**What to do:** Please retype the listing below exactly, from its opening line through the line where "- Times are" appears.

**Source material:**
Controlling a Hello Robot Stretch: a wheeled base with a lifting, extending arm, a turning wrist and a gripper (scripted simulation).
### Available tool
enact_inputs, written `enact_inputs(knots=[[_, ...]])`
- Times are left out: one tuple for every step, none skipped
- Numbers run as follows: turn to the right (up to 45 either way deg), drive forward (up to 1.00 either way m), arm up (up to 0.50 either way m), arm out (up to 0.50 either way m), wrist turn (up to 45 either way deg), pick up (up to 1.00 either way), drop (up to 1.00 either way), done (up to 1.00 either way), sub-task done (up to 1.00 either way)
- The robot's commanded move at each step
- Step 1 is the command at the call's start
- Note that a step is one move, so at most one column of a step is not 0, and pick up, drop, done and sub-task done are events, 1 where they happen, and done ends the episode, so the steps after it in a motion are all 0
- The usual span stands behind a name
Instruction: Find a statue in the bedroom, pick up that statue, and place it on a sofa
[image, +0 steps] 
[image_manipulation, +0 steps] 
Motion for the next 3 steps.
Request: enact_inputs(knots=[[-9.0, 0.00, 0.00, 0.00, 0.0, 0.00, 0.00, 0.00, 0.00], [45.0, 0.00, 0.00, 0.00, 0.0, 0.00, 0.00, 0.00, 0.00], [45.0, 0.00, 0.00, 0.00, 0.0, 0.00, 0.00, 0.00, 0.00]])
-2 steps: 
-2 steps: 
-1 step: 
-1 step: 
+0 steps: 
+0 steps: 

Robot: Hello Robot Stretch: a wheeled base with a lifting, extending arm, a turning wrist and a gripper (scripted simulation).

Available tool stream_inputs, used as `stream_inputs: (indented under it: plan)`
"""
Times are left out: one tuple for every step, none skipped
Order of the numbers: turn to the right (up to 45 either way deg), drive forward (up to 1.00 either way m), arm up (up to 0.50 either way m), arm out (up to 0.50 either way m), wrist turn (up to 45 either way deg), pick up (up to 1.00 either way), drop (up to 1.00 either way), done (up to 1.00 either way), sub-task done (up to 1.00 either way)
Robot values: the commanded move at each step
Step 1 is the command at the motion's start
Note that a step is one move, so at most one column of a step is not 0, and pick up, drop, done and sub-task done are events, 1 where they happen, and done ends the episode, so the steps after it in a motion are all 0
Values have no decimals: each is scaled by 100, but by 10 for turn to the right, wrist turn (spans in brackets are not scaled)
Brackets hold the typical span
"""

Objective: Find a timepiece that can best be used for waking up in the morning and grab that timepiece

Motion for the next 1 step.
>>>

**Solution for this exercise:**
Controlling a Hello Robot Stretch: a wheeled base with a lifting, extending arm, a turning wrist and a gripper (scripted simulation).
### Available tool
enact_inputs, written `enact_inputs(knots=[[_, ...]])`
- Times are left out: one tuple for every step, none skipped

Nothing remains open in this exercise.